EXERCISE INSTRUCTIONS:
Set out exactly every line of the entries below, starting at the line that holds "Requests to find" and stopping after the line that holds "Mark dot(s) on the yellow plate".

■ ■ ■

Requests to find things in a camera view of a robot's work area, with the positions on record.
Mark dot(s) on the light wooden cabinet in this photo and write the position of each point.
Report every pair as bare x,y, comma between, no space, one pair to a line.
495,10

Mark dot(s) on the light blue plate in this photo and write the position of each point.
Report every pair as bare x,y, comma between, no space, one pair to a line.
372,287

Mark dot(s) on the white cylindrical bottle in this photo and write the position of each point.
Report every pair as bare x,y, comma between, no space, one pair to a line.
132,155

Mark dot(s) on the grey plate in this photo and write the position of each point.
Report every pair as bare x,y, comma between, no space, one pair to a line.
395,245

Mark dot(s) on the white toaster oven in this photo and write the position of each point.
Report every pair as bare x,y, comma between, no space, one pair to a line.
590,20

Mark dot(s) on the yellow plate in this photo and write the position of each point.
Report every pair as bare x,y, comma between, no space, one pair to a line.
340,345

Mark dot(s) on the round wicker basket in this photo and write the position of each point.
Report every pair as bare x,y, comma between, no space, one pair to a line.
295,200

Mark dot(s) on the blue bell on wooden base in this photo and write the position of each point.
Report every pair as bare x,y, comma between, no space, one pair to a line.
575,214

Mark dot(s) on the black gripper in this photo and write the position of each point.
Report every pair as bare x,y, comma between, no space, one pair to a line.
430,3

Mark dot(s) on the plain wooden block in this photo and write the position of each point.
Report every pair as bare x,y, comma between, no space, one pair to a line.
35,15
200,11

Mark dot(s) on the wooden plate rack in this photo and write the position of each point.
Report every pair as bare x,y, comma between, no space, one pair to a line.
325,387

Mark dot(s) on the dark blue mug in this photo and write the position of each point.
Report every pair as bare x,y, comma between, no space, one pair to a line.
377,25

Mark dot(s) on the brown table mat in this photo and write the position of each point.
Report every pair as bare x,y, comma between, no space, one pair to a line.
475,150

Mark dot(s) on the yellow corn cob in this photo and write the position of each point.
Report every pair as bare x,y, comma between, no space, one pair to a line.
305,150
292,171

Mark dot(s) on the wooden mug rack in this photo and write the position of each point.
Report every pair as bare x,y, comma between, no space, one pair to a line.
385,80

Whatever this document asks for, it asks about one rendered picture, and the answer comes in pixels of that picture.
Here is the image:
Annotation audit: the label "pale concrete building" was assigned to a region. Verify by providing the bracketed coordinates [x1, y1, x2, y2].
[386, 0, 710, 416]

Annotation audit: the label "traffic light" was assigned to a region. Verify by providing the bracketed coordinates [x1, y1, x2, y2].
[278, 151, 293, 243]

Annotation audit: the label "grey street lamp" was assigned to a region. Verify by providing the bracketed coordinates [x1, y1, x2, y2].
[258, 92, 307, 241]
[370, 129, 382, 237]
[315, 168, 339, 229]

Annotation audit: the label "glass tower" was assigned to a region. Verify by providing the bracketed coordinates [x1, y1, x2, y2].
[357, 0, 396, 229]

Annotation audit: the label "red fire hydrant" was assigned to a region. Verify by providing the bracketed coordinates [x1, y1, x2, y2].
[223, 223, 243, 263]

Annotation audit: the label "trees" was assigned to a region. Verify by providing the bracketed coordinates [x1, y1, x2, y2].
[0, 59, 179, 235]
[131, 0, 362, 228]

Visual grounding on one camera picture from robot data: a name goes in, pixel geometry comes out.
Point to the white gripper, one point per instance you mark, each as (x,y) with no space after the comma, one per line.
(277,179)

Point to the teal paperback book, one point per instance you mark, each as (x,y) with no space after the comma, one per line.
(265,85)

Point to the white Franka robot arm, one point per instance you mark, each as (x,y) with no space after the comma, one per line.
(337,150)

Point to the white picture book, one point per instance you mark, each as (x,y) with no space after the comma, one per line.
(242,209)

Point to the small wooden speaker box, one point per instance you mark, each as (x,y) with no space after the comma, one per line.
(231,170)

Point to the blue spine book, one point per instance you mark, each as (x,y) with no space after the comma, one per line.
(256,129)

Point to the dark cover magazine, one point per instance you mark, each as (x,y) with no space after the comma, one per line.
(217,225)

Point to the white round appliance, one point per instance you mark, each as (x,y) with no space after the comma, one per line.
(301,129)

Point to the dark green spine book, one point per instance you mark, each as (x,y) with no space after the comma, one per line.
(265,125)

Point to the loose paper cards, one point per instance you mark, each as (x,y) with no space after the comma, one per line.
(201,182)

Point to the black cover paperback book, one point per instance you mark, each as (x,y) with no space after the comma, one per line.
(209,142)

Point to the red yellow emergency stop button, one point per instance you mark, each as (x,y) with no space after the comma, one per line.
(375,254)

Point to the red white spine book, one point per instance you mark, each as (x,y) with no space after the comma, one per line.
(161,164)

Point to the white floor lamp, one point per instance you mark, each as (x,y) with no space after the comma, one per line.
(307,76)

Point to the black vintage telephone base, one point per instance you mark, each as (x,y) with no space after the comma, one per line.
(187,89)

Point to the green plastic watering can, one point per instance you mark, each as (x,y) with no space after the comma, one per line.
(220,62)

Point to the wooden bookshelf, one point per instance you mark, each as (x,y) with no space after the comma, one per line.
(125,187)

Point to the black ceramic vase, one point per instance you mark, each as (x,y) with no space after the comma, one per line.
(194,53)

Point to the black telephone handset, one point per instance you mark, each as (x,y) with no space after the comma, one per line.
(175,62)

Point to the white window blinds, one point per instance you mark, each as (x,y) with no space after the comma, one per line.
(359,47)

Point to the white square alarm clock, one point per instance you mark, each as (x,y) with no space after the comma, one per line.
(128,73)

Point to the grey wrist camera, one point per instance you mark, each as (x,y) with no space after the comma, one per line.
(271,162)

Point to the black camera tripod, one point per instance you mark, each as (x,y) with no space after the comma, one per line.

■ ■ ■

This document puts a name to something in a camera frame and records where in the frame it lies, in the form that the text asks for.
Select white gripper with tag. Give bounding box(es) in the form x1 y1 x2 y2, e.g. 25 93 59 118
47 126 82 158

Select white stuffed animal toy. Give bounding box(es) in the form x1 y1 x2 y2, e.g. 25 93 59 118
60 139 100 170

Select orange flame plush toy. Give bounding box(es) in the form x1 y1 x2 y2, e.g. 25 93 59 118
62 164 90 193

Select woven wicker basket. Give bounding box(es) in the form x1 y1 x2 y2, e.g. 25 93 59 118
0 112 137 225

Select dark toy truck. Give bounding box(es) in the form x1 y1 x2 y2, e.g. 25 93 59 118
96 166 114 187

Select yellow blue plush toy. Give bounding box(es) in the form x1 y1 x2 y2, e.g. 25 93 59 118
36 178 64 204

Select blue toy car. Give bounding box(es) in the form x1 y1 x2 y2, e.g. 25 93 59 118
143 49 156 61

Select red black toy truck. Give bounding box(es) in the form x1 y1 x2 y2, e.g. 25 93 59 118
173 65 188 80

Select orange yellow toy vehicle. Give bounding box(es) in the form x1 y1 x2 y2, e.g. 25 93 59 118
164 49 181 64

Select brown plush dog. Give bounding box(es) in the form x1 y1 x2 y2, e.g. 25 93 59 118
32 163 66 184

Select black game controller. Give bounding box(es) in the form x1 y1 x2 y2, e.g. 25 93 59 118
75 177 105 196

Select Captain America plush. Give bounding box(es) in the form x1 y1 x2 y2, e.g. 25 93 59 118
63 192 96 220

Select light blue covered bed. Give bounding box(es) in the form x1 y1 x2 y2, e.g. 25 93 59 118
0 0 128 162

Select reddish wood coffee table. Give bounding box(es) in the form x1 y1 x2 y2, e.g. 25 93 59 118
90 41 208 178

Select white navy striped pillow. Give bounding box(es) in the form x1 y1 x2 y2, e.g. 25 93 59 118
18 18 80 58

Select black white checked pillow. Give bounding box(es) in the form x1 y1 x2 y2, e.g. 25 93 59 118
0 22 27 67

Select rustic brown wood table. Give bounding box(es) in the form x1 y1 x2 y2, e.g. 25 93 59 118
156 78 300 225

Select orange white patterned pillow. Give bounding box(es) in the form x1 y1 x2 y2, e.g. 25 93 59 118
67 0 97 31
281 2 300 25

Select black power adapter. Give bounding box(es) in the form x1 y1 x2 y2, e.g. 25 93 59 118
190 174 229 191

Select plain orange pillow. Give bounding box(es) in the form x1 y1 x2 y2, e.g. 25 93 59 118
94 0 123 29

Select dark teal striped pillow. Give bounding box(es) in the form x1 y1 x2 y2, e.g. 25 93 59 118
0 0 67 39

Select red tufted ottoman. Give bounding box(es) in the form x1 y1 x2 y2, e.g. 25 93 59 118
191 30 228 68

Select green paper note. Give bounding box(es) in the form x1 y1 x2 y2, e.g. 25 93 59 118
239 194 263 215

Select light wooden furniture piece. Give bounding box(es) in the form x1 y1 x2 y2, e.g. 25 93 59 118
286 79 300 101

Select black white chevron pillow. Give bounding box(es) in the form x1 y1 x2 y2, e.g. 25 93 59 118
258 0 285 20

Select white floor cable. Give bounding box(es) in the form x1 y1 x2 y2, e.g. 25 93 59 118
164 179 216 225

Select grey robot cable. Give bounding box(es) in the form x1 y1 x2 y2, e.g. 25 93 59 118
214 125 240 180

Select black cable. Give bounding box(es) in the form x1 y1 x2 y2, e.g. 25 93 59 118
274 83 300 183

■ ■ ■

SOLUTION BELOW:
Requests to find things in a camera view of a robot's work area, with the positions on record.
Mark dot(s) on the light wooden cabinet in this photo and write the position of each point.
Report every pair as bare x,y, comma between, no space, one pair to a line.
495,10

Mark dot(s) on the light blue plate in this photo and write the position of each point.
Report every pair as bare x,y, comma between, no space, one pair to a line.
372,287

Mark dot(s) on the white cylindrical bottle in this photo and write the position of each point.
Report every pair as bare x,y, comma between, no space, one pair to a line.
132,155

Mark dot(s) on the grey plate in this photo and write the position of each point.
Report every pair as bare x,y, comma between, no space, one pair to a line.
395,245

Mark dot(s) on the white toaster oven in this photo and write the position of each point.
Report every pair as bare x,y, comma between, no space, one pair to a line.
590,20

Mark dot(s) on the yellow plate in this photo and write the position of each point.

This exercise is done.